If we have come ready to encounter Jesus, expecting him to show up, and if we have in fact been in God's presence, such a time should change us in some way. We should not leave worship the same as we came in. And part of the way we express that is by responding to whatever it is we heard God say to us in worship. Sometimes that message comes to us through the music, or the prayers, and sometimes, miraculously, even through the sermon. We should leave worship ready to change our world, to make a difference this week, to live differently this week from the way we did last week. Worship should energize and shape our entire week.

James says that we must find a way to not only hear what God says, but to do it. "Do not merely listen to the word, and so deceive yourselves. Do what it says. Anyone who listens to the word but does not do what it says is like someone who looks at his face in a mirror and, after looking at him or herself, goes away and immediately forgets what he/she looks like. But whoever looks intently into the perfect law that gives freedom, and continues in it—not forgetting what they have heard, but doing it—they will be blessed in what they do" (James 1:22-25). 

Perhaps one way to approach this is to spend the day of worship reflecting on what you have heard in worship, and considering ways to express that.
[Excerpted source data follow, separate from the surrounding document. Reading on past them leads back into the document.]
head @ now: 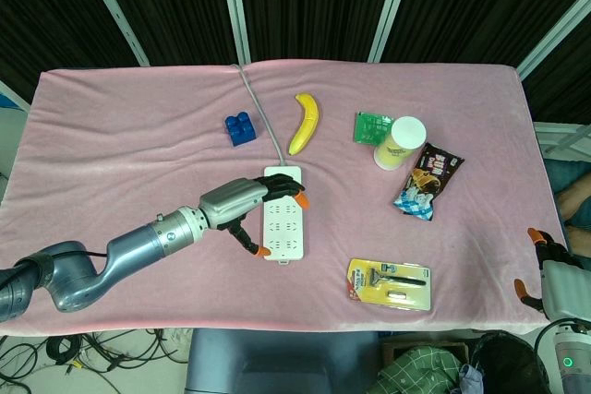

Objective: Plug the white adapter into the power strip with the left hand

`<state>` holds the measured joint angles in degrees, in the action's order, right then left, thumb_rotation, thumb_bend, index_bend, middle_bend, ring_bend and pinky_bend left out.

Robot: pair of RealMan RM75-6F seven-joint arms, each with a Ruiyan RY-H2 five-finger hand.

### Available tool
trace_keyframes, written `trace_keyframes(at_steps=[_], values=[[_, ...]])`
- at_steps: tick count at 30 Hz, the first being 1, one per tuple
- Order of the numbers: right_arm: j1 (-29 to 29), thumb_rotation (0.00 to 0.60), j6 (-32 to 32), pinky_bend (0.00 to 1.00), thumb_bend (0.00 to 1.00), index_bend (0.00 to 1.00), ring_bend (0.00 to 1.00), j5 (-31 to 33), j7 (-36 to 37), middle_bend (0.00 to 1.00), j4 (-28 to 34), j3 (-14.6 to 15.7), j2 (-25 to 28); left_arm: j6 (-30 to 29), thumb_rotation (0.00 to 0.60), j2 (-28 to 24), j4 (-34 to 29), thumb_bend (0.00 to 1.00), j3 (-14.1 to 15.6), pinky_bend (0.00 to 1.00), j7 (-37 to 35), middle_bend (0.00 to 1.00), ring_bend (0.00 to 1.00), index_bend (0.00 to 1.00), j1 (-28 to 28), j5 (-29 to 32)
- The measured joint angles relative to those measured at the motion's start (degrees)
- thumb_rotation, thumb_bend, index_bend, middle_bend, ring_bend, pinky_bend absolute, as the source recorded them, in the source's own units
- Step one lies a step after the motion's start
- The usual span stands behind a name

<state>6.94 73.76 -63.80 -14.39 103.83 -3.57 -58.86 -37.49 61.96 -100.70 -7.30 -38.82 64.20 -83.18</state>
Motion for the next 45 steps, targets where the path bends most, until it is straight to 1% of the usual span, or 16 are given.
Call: trace_keyframes(at_steps=[13,26,30,33,36,39,40,42,43,45], values=[[-0.2,0.600,0.1,0.27,0.28,0.09,0.16,-0.6,0.4,0.09,0.1,0.2,0.2,0.3,0.600,1.0,0.8,0.13,-0.6,0.12,1.8,0.10,0.00,0.19,-1.1,1.6],[-0.1,0.600,-0.3,0.27,0.28,0.10,0.16,-0.5,0.4,0.09,0.1,0.3,0.3,0.8,0.600,0.1,1.7,0.13,-1.3,0.12,2.9,0.10,0.00,0.19,-2.3,2.6],[-0.1,0.600,-0.3,0.27,0.28,0.09,0.16,-0.4,0.4,0.09,0.1,0.3,0.4,0.7,0.600,-0.1,2.4,0.13,-0.9,0.12,4.8,0.10,0.00,0.18,-2.6,2.3],[-0.1,0.600,-0.3,0.27,0.28,0.09,0.16,-0.4,0.5,0.09,0.1,0.3,0.4,0.6,0.600,-0.3,3.5,0.13,-0.2,0.12,8.6,0.11,0.00,0.18,-3.1,2.2],[-0.1,0.600,-0.3,0.27,0.28,0.09,0.16,-0.4,0.5,0.09,0.1,0.3,0.4,0.1,0.600,-0.3,5.1,0.13,0.9,0.15,15.1,0.11,0.02,0.17,-3.8,2.8],[-0.1,0.600,-0.5,0.27,0.28,0.09,0.16,-0.3,0.5,0.09,0.2,0.4,0.4,-1.5,0.600,0.4,6.8,0.13,1.9,0.16,23.8,0.13,0.03,0.17,-5.2,4.8],[-0.1,0.600,-0.5,0.27,0.28,0.09,0.16,-0.3,0.5,0.09,0.3,0.4,0.4,-2.5,0.600,0.9,7.4,0.13,2.3,0.17,27.7,0.14,0.04,0.17,-6.0,6.2],[-0.1,0.600,-0.5,0.27,0.28,0.09,0.16,-0.4,0.4,0.09,0.3,0.4,0.4,-4.0,0.600,1.8,8.2,0.13,2.9,0.19,33.0,0.17,0.07,0.18,-7.4,9.3],[-0.1,0.600,-0.5,0.27,0.28,0.09,0.16,-0.4,0.4,0.09,0.4,0.4,0.3,-4.9,0.600,2.5,8.7,0.13,3.3,0.21,35.8,0.19,0.09,0.18,-8.4,11.8],[-0.1,0.600,-0.5,0.27,0.28,0.09,0.16,-0.3,0.4,0.09,0.4,0.4,0.3,-6.0,0.600,3.7,9.6,0.13,3.8,0.23,38.8,0.21,0.11,0.18,-9.7,15.8]])
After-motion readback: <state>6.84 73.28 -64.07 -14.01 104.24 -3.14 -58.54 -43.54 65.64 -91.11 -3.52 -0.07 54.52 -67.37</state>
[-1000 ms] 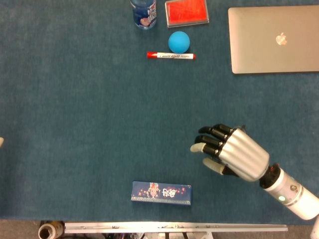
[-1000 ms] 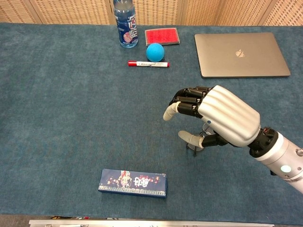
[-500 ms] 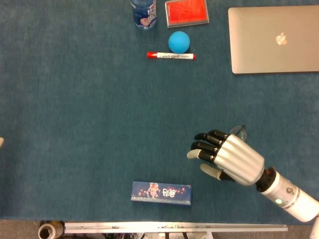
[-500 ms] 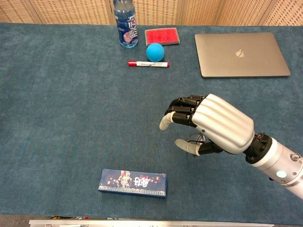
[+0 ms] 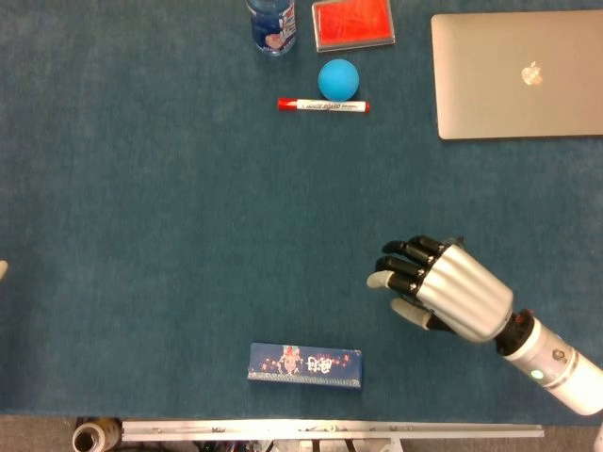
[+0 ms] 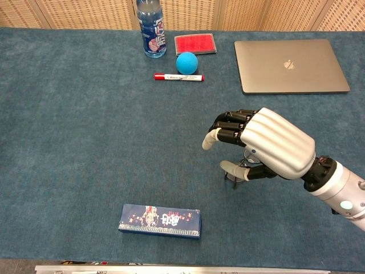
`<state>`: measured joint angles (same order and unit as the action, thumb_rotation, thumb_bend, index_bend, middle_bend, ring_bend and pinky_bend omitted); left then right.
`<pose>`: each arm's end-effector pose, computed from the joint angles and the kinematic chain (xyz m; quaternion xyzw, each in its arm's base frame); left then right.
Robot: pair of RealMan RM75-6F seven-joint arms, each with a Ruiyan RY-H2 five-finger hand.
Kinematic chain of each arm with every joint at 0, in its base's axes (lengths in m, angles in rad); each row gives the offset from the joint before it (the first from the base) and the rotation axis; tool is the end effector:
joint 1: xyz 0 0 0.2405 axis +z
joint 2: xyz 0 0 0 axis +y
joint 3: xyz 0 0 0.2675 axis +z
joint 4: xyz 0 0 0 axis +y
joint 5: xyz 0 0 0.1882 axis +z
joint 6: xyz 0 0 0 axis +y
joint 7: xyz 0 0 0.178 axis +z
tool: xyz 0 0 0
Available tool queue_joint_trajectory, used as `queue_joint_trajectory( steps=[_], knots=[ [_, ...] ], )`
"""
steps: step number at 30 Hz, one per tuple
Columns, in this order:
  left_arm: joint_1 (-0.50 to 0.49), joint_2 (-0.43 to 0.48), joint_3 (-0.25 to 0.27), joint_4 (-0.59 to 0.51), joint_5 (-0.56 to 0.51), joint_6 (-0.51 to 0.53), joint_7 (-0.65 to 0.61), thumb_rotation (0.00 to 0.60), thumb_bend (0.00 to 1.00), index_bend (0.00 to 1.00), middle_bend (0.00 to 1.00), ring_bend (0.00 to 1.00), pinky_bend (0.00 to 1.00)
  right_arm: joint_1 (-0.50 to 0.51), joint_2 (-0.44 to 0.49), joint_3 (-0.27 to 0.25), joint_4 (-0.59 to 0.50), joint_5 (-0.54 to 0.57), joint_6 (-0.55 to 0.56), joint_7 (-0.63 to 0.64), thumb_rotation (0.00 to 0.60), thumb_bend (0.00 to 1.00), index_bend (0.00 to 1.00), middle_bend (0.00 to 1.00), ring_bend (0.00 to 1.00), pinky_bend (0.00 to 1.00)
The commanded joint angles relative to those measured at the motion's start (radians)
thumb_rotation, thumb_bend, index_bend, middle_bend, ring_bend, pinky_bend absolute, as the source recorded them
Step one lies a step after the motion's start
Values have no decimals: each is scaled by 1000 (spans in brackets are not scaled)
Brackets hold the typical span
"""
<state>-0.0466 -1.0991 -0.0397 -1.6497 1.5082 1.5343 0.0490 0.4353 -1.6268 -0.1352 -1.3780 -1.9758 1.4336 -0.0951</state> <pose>-0.3108 0.1998 0.1929 -0.5878 -0.3764 -0.3818 0.6058 -0.1499 -0.2138 -0.0143 0.7775 -0.2239 0.5292 0.2556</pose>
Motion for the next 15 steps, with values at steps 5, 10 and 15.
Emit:
queue_joint_trajectory(
  steps=[5,10,15],
  knots=[
    [-1,0,-1,0,-1,-1,1,600,0,471,425,312,467,-5,13,4,7,8,4,-4,600,304,404,447,298,437],
    [-2,-1,-1,-1,-3,-3,5,600,0,471,425,312,467,-11,26,5,14,15,9,-9,600,309,403,447,298,437],
    [-2,-4,1,0,-2,-4,12,600,0,471,425,312,467,-17,39,8,22,22,17,-12,600,322,404,447,298,437]
  ],
)
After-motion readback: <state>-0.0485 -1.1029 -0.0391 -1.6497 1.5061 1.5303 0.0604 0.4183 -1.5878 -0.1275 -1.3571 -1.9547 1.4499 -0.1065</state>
This could happen in private prayer or around the dinner table or in conversation with friends over coffee. How will I live out what God expects of me? And then, the rest of the week becomes an attempt, however fumbling, to actually live it out. To, as James says, do what the Word of God says. 

After worship is not a time to put the experience behind us. It is a time for the experience of worship to be internalized first and then externalized or lived out. To do less is to take worship for granted, to treat is as just another thing we have to do. Worship should change us. Our worship might even change those around us.

What did you hear in worship last weekend? In what way will you live that out?